In his piece, which riffs off of a Times news story by Jonathan Weisman, Brooks sets the tone for his page, uncorking a sluice of tears not just for moderate Republican Sen. Richard Lugar but for conservative Republican Sen. Orrin Hatch, both of whom have had to swing “sharply to the right to fend off primary challengers” from the “wingers.” The “wingers,” as Brooks calls them, “have zero tolerance for the compromises needed to get legislation passed.” The winger campaign is guided by “grievance politics, identity politics,” he writes, and they “have trashed the party’s reputation by swinging from one embarrassing and unelectable option to the next: Bachmann, Trump, Cain, Perry, Gingrich, Santorum.”
The wingers are “ferocious,” “extreme,” “metastasizing,” conductors of “heresy trials” (the presidential debates!), “meshugana,” and creators of “insular information loops,” Brooks continues.
After the Brooks piece ran, the ur-moderate Republican, Sen. Olympia Snowe of Maine, announced she wouldn’t seek re-election this fall, which prompted the liberal Bruni to write a celebration of her 33-year career in Congress. Bruni confesses a “kind of crush” on Snowe, one he says he shared with other Capitol Hill reporters. “We liked her best for her disobedience,” he writes, her rejection of her “political tribe’s often tyrannical orthodoxy.”
Last came Nocera, who reprised the points made by Brooks, Bruni and Weisman to make his: that he was rooting for Rick Santorum to win the Republican nomination so that the party would take such a beating in the general election that its “extremist” faction would abandon its “ideological rigidity” and the party would turn to the “endangered species” of moderate Republicans, like Christine Todd Whitman and Lincoln Chafee.
So large is Brooks, Bruni and Nocera’s enthusiasm for the endangered species of moderate Republicans that I half expected their pieces to end with a proposal for a breeding and reintroduction program, lest the extreme Republicans drive the moderates into permanent extinction.

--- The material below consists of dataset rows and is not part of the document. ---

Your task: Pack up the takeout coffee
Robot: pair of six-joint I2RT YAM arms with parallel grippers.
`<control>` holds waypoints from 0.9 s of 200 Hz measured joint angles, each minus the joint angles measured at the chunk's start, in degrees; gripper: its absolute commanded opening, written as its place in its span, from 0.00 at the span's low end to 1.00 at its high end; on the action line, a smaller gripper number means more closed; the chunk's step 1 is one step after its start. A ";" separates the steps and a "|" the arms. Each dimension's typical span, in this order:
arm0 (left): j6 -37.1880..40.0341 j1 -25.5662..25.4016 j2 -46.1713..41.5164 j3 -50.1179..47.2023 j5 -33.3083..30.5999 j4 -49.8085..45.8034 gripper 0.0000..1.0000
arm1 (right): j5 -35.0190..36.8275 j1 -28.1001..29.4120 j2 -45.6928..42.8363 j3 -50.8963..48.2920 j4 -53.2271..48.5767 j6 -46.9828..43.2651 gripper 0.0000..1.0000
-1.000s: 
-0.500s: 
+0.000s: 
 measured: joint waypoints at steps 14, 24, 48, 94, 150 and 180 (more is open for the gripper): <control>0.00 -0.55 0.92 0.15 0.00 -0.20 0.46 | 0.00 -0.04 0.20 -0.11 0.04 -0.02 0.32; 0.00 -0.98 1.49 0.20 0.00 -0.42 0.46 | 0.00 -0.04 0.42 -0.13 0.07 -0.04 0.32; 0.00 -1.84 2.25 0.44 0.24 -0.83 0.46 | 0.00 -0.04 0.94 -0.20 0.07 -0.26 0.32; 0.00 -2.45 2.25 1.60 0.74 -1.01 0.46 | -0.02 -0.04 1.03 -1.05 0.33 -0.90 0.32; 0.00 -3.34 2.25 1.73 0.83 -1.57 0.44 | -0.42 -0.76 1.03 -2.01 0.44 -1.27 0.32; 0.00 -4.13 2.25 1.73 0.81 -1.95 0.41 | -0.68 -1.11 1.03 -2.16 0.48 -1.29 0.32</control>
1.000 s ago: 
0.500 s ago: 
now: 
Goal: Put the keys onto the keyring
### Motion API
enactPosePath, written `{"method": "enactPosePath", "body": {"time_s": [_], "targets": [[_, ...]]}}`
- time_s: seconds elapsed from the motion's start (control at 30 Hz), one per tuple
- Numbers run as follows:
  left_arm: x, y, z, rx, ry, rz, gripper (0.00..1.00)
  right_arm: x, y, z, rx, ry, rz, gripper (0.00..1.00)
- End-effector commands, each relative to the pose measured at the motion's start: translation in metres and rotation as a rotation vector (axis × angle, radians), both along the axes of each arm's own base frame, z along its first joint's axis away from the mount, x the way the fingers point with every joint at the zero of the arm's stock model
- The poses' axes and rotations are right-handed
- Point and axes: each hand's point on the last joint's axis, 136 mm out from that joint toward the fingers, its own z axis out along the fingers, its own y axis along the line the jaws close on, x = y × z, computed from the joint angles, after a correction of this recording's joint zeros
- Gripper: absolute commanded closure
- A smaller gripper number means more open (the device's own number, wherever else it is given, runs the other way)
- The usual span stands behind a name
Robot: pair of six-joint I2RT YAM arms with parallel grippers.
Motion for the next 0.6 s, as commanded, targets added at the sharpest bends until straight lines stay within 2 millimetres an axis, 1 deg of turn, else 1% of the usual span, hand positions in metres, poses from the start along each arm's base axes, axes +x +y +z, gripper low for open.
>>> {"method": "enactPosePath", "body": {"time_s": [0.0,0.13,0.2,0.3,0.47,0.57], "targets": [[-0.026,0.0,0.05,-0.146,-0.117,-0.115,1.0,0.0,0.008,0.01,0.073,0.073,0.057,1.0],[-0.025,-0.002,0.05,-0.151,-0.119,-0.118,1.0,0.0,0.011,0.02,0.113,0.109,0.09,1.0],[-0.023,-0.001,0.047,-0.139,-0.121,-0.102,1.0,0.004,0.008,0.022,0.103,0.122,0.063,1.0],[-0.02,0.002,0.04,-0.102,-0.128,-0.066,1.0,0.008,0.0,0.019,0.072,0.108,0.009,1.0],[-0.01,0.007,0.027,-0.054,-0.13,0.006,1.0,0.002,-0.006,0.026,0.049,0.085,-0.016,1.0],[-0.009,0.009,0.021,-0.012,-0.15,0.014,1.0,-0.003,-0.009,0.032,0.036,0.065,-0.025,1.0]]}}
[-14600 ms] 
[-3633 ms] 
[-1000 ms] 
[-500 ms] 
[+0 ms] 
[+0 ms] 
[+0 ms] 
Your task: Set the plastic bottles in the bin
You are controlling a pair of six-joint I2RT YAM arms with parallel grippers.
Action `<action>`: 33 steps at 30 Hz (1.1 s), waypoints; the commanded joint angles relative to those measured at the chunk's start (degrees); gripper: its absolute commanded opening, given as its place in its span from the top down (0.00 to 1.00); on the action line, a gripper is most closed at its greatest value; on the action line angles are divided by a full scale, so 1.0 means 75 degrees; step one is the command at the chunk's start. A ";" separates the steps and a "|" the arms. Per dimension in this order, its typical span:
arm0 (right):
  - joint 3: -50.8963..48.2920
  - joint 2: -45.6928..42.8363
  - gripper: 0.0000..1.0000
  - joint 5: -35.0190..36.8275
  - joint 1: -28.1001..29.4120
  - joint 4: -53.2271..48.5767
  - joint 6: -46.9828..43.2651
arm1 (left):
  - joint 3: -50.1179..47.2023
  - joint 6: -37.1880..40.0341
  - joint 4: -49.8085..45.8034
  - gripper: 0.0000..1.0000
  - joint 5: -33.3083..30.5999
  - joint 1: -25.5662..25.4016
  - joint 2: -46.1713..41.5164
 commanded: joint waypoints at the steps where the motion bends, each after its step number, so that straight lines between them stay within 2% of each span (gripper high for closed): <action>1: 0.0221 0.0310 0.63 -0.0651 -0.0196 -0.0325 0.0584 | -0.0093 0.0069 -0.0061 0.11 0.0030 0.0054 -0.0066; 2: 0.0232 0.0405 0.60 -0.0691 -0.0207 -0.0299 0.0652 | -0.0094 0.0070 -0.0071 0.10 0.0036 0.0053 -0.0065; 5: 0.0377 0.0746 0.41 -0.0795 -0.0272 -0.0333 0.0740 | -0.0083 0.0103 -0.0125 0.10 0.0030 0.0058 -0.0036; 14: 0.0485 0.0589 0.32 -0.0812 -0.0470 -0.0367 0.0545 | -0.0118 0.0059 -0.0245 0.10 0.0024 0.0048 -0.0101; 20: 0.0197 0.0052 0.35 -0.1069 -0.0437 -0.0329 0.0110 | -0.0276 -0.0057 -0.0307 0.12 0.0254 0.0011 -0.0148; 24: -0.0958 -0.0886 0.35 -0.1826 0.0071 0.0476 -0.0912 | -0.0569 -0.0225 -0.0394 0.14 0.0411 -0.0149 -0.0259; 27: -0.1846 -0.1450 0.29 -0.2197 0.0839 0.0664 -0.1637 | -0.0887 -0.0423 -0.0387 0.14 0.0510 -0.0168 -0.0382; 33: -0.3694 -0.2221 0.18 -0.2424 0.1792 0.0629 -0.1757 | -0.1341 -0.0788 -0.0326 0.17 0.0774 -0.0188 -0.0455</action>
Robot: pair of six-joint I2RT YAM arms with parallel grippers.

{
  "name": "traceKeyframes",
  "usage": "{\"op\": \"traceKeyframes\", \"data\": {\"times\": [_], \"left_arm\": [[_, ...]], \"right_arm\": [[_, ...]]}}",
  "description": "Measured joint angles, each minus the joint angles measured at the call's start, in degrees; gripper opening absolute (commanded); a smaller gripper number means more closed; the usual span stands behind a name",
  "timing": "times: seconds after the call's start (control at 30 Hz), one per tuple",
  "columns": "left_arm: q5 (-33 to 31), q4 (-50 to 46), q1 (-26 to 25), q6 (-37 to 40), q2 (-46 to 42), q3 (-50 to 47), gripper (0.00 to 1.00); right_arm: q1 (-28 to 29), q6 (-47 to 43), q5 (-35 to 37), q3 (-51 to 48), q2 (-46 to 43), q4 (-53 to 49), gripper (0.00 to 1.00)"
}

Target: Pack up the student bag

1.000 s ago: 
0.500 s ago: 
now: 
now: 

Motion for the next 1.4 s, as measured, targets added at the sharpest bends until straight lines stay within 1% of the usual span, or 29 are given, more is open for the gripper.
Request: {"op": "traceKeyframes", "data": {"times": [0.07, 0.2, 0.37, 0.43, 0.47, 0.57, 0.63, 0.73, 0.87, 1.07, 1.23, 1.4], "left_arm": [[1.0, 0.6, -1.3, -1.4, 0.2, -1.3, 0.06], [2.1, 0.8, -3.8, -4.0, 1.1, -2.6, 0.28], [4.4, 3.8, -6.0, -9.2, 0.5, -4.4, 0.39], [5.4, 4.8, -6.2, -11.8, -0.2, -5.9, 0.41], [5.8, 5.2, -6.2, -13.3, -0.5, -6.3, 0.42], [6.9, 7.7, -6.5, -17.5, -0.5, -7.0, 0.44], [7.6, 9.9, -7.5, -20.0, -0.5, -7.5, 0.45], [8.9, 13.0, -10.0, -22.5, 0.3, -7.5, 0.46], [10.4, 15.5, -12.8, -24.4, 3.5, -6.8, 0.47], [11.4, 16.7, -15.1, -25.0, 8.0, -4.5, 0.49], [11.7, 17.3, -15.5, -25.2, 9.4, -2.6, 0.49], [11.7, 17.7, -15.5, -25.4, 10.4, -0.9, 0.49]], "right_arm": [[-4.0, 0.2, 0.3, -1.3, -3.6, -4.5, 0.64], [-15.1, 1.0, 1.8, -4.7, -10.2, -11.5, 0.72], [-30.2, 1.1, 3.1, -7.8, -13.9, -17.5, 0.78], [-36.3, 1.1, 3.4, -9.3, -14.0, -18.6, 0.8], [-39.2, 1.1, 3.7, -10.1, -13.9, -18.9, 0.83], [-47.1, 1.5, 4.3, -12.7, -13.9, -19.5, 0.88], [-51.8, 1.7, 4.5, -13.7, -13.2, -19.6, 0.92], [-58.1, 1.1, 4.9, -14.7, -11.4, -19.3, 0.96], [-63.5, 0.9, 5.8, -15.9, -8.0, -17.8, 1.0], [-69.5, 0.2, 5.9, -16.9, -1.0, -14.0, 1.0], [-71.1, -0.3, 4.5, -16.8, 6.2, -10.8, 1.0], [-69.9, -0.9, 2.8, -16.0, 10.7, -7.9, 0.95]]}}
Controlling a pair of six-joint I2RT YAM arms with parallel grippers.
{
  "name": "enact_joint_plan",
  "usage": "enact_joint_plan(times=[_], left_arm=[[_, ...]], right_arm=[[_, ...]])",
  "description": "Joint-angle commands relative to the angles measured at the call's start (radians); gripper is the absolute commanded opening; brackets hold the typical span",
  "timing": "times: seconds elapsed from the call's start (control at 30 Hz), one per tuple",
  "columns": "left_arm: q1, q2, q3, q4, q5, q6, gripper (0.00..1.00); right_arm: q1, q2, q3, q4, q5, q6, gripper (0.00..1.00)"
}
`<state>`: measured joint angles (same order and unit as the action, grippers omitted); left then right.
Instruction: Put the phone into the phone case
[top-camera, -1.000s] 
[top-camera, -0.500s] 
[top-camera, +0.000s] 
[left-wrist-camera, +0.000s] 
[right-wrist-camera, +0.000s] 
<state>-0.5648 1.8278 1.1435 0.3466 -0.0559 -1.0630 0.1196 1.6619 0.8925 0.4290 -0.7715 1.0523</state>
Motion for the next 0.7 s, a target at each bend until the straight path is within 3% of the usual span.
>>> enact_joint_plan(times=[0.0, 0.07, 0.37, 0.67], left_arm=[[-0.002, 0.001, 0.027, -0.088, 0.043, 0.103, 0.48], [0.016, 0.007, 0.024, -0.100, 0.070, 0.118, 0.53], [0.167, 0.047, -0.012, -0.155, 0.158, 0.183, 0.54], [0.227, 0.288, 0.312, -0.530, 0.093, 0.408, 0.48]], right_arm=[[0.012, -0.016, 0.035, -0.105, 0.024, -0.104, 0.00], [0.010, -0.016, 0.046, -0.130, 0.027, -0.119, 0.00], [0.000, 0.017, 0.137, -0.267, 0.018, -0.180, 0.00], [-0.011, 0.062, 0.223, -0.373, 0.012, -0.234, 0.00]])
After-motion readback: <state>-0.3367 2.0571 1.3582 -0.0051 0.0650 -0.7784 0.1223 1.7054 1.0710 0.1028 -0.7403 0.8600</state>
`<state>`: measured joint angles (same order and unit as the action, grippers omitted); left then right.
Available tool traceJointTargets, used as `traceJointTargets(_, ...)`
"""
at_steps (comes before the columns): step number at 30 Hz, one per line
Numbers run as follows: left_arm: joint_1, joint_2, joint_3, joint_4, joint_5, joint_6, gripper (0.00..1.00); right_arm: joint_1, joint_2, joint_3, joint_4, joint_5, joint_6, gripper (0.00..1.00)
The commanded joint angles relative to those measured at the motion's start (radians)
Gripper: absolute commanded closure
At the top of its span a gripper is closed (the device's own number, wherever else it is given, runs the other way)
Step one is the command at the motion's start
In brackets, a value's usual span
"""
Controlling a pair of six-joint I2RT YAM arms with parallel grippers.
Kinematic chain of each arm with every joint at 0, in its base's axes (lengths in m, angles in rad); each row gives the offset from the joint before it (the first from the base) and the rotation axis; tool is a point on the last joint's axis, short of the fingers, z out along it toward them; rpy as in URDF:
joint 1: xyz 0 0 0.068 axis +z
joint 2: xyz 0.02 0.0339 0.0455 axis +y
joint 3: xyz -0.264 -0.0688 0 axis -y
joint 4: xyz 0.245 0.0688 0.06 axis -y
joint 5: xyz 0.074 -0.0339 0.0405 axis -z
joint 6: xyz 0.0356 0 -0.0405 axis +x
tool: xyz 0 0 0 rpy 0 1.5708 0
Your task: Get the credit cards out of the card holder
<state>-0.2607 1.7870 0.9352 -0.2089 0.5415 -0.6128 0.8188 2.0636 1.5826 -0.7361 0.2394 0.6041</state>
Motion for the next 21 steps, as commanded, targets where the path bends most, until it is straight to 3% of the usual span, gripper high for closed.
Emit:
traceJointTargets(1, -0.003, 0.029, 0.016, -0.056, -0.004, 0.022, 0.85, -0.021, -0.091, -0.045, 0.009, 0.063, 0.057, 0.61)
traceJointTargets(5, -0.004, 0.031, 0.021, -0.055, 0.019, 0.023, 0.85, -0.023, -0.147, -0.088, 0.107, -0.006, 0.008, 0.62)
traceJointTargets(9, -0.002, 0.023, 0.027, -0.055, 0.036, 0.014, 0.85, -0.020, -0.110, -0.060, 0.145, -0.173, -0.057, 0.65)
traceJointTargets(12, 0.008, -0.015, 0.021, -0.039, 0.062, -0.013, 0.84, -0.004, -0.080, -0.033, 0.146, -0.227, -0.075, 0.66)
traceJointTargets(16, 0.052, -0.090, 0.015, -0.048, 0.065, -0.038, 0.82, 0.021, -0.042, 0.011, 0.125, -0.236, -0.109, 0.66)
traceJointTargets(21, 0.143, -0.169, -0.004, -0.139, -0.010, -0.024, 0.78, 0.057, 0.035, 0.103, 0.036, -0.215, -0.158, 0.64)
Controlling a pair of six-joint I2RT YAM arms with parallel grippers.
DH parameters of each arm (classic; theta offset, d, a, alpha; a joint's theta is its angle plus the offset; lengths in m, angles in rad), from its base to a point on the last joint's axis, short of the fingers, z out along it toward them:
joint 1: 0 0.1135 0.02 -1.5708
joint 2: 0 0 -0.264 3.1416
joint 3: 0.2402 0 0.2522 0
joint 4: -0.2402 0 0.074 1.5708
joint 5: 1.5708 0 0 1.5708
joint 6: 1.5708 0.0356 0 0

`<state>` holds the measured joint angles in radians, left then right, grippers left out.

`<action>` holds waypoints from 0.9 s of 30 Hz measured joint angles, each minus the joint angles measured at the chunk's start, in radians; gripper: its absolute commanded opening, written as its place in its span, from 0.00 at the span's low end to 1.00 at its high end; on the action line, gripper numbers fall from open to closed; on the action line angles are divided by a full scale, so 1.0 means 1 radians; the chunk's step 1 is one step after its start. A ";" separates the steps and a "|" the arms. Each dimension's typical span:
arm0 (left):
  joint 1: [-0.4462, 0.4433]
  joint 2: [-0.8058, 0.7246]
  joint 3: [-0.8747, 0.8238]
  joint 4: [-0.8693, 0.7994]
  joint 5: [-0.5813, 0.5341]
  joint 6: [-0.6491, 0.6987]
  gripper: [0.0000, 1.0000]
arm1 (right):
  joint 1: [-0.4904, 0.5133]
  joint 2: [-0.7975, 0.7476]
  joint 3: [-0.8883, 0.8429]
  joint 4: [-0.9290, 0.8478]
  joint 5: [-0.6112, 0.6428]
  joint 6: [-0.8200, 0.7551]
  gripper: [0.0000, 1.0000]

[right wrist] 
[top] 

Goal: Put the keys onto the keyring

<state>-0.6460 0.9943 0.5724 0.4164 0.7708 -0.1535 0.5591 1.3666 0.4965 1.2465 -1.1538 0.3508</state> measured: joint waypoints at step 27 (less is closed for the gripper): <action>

None of the pieces really makes the case for why a less ideological Republican Party would mean a better Congress or a better country, unless conviviality, the building of congressional coalitions and the steady passage of new legislation are the supreme measures of improvement. Mostly, the Times op-ed troika transcribed their Christmas wish list, the first item being that they want the Republican Party to become more like the Democratic Party. But you can’t put ideological realignment of the party you oppose on your Christmas wish list. It’s up to the party faithful and the voters to determine what sort of party they will become, right? Liberals like Bruni remind me of an ex-girlfriend of mine who wanted to order her entrée and my entrée when we went out so she could maximize her dining options.
Of course, it’s kosher for a partisan pundit or politician to agitate for a change in the leadership of the opposing party, or a catastrophic showing in the presidential election, as Nocera does, or even call for its dissolution. But when Nocera cites the disastrous presidential campaigns of George McGovern (1972) and Walter Mondale (1984) as examples of liberal crack-ups that caused the Democratic Party to swing back to a Clintonian center, and argues that the Republicans would benefit from a similar course-correcting calamity, perhaps he picks the wrong parallel. Was it not the catastrophic defeat of Republican “extremist” Barry Goldwater in 1964 that resulted in the building of the conservative cadre and the victory by Ronald Reagan in 1980? In other words, even if Nocera’s short-term wish comes true, it’s no sure thing that his long-term hope will also become reality.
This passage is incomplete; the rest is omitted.